Over the years, the Inn has changed hands a number of times, but it has always been family owned and you can tell it has been lovingly cared for by each of the stewards. The current owners, Christian and Kaytie Evans purchased the Inn in September of 2020 after managing a boutique resort in the Caribbean for 7 years. While they enjoyed island life, they were thrilled to be back home in the mountains and caring for this iconic hotel in Ouray and its guests.
HISTORY OF THE OURAY INN …Formerly the Circle M Motel
Taken from Kenneth Moorehead’s autobiography
Kenneth Moorehead 1907-2005 Dorothy Devinny Moorehead 1907-1997
"In 1955 we sold our farm in Ridgeway for $25,000 and with that money, we decided to build a motel in Ouray.
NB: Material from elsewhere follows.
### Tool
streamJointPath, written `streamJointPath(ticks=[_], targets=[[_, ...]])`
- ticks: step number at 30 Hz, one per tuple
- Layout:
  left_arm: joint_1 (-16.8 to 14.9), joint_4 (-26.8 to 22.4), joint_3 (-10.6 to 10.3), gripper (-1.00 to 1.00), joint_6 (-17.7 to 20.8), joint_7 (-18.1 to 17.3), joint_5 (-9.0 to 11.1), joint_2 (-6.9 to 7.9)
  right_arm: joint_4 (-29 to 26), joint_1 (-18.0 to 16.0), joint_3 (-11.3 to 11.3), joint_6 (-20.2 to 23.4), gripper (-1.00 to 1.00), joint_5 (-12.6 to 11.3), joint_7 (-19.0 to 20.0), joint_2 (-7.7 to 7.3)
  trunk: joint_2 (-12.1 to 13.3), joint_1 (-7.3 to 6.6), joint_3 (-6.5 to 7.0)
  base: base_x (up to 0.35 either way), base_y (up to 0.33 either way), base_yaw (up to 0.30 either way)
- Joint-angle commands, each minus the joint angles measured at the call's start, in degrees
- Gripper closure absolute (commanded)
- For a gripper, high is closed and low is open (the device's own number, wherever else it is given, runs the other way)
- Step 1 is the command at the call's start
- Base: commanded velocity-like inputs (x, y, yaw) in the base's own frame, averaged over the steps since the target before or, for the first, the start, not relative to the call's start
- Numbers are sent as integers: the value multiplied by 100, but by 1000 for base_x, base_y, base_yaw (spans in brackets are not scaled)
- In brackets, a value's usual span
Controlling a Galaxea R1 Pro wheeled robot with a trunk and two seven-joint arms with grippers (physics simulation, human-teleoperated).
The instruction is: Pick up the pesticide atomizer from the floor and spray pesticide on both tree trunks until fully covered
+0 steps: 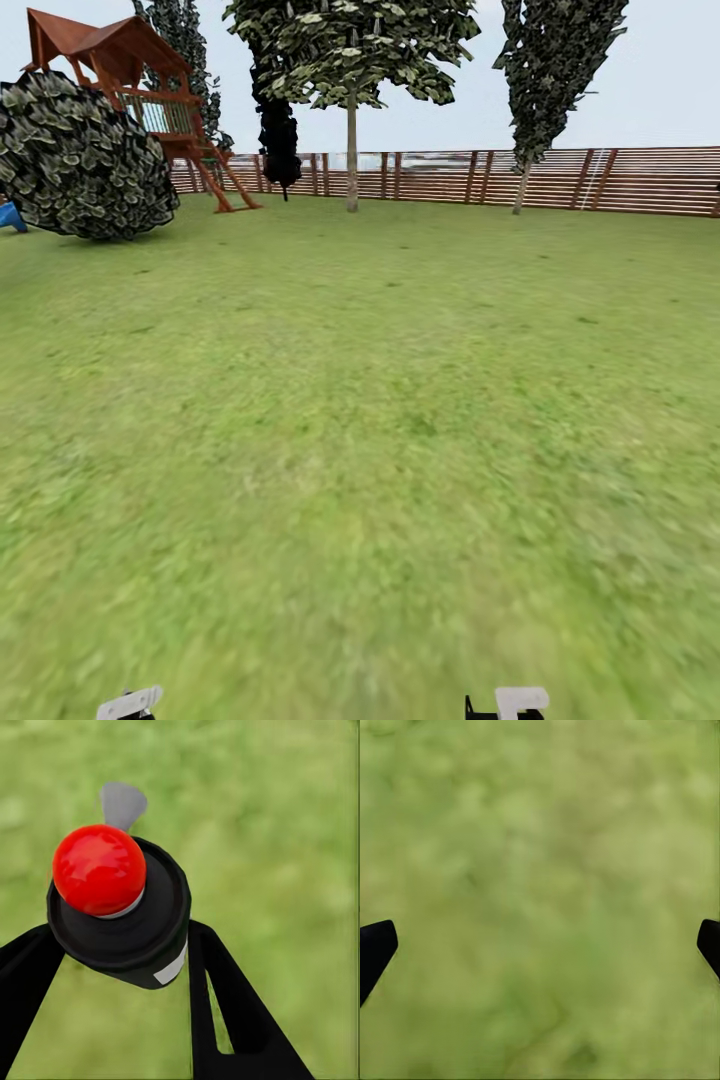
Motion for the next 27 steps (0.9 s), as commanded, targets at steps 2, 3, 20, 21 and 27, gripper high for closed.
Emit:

We bought 4 lots from the Mumns Mill site. There was a gold mill there in the early days, it was now covered with big Cottonwood trees.
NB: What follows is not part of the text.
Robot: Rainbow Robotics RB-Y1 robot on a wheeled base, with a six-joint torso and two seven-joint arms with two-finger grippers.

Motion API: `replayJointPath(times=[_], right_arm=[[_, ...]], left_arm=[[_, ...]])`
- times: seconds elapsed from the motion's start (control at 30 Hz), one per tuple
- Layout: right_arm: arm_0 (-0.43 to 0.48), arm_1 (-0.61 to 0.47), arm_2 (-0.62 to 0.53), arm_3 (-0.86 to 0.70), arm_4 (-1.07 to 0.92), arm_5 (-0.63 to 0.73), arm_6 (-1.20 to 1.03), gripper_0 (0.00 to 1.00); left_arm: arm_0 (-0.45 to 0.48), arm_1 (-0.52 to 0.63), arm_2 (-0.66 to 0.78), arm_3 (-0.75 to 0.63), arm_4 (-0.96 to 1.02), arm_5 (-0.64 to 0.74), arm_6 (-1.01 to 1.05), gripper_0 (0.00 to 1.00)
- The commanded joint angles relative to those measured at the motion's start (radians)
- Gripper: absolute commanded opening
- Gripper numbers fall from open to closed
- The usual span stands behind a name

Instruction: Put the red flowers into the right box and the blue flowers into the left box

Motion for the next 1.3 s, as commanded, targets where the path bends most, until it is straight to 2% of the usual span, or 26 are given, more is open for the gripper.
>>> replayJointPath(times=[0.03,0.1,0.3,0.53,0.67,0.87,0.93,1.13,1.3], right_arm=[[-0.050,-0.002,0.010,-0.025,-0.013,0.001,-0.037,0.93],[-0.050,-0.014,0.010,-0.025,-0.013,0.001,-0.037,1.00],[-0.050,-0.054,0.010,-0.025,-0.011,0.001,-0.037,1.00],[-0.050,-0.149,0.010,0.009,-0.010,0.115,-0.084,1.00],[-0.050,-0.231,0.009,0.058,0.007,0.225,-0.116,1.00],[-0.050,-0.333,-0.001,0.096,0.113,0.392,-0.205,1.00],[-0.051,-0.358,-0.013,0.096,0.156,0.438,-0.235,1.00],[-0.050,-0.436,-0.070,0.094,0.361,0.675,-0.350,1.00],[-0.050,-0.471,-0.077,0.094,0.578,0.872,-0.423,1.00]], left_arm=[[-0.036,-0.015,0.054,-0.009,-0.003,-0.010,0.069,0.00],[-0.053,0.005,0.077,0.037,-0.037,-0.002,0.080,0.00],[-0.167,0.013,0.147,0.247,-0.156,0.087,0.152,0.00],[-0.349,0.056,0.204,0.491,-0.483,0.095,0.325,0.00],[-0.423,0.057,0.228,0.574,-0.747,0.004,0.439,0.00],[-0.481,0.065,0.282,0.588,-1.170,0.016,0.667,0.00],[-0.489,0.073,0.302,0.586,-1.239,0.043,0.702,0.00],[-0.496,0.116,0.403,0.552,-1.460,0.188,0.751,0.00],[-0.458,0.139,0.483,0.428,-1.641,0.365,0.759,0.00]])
With the help of my friend Chauncey Mills, we bulldozed out the Cottonwood trees to use for logs to build the motel. I took the logs to a place near Salida and had them sawed on 3 sides. I used pump rod connectors and put them in 3 feet sections and every 4 feet in the wall to keep them up as they dried out. I hired Bill Willis and Louie Jones to help me with the general construction. Bill Aiken and I did the plumbing, I did all the electrical work, installed the hot water tank and stoker for the furnace. I was working 12 hours a day as I knew we had to open by July 1st, (high motel season) and we were running out of money.
After the motel was opened I dug out for the basement, moving the dirt with a wheel barrel until it was large enough for 2 cars and my shop. Later, I dug out another area past the coal bin and put a 2-bedroom unit that included a kitchen.
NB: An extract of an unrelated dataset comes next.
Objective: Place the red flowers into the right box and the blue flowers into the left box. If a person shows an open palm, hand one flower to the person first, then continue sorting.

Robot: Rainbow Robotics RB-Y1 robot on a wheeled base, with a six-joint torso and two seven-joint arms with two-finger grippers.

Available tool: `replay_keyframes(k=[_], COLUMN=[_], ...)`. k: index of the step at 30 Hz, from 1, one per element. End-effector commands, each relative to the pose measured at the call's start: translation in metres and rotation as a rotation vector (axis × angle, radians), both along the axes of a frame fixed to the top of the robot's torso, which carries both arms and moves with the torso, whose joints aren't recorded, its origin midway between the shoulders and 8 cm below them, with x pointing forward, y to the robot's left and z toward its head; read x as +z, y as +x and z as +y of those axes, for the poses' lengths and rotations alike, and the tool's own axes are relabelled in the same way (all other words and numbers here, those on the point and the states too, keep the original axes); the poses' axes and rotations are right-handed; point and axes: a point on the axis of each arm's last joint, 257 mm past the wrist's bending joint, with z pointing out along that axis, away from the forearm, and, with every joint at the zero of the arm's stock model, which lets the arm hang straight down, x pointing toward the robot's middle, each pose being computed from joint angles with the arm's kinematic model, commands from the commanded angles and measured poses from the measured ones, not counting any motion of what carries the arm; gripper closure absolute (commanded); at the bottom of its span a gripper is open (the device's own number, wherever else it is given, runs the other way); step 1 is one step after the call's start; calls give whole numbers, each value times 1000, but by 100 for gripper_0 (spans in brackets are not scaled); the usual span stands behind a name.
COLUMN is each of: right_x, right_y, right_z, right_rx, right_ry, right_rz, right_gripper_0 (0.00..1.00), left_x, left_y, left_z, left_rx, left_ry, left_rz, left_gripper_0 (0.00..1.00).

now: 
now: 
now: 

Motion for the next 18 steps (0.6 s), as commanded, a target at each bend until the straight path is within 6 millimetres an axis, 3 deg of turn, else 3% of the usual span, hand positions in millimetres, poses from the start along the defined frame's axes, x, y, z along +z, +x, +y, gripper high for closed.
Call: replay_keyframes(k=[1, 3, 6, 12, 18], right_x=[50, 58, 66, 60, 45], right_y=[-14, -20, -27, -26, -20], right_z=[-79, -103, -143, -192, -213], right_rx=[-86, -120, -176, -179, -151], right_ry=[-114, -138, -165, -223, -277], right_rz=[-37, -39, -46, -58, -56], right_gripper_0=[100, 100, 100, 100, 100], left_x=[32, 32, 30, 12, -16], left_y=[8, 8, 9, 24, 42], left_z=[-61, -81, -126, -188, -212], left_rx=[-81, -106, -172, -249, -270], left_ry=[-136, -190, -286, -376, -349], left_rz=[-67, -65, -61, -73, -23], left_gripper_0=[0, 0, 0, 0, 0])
The second year the motel was built I started taking our guests out for horseback trail rides and hunting trips. The motel was full most of the season. When we were full, we called other motels to ﬁnd rooms for them. The folks that said we couldn’t make it were wrong and I think that it helped not being on Main Street. The guests liked the look of the log construction.
My wife, Dorothy was responsible for a lot of our success. She ran a tight ship. We had good maids and we paid them well. We ran the motel for 11 years, we lost 4 towels and had one bounced check. It was from a Denver bank and about a month later I was in Denver and went in and cashed it.
Some of our notable guests included photographer, Ansel Adams, Harry Goulding of Monument Valley, and artist, Georgia O’Keefe. One night a man and woman checked in. The next day he came to the office and said he was looking for someone to take him back in the woods where no one could ﬁnd him. So, the next morning we loaded up my Jeep and the 3 of us headed out. We took an old mine road that led in an easterly direction to Uncompahgre Peak. I was to come back and pick them up in two weeks. The man was very quiet but his wife talked a lot. She told me that he was the originator of the atomic bomb. I knew their names were Oppenheimer but at that time the name didn’t mean anything to me."
Some of Kenneth Moorhead’s other accomplishments in Ouray were: He spearheaded the development of the amphitheater, including trails and campgrounds. Was a member of the Ouray County Sheriff’s posse for many years. Made, painted and erected the lookout point sign above Ouray as you come into town from the Million Dollar Highway.